Comparison of tools is made more difficult due to:

  1. different species are covered by different tools
  2. problems with inconsistent use of identifiers (Treefam is a mess - MA) (Emily points out that UniProt and ensembl have joined forces in trying to reduce differences (in proteins?) and fill in holes in UniProt – doing human first with mouse second on the list for clean up.)
  3. that not all sets are based on the same proteins due to varying frequency of updates/maintenance.

- Quality of ortholog tools: PMID 17440619: assessing performance of orthology detection methods

Issues regarding ortholog determination in the context of the reference genome project

  1. We need a set of sequences to work with

[ACTION ITEM]: Suzi and Karen E will generate a page where all sequences will be available

  1. We need a complete set of orthologs that covers all reference genomes. The orthology determination should capture one-to-many relationships and many-to-many relationships (question: does that need to be captured somewhere? “Unique putative ortholog”,” one2many”, “many2many” (gene family?)). Our concern is to capture the full set rather than making statements about the evolutionary relationships between gene products and/or organisms (we probably need to clarify this in our documentation and what we present to the public as our goals).
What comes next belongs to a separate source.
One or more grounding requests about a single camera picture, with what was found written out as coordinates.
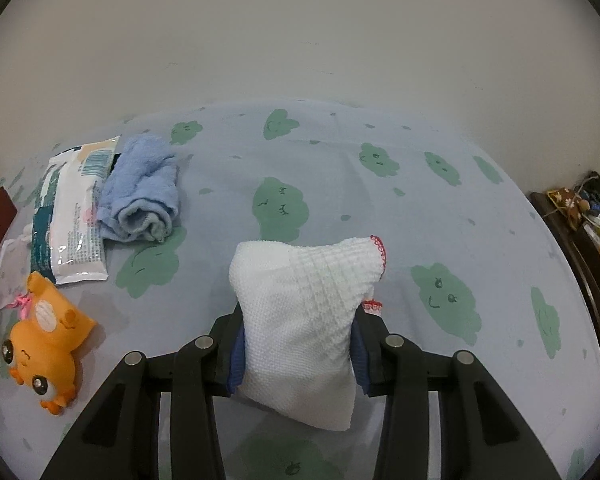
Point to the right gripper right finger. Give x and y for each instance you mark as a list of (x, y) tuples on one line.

[ACTION ITEM]: contact/meet with people who have made tools for orthology determination to see if they can help us (that possibly includes re-running the analyses using the most recent set of sequences and proper IDs) THIS ACTION ITEM NEEDS TO BE ASSIGNED TO SOMEONE: Compara: Emily? Homologene: Judy? TreeFam in paranoid others?

[ACTION ITEM]: Kara: run the P-POD over the full ref genomes set? analysis on the ref genome data set. Need computational pipeline with existing resources. Currently takes 3 weeks to do 8 species all v all.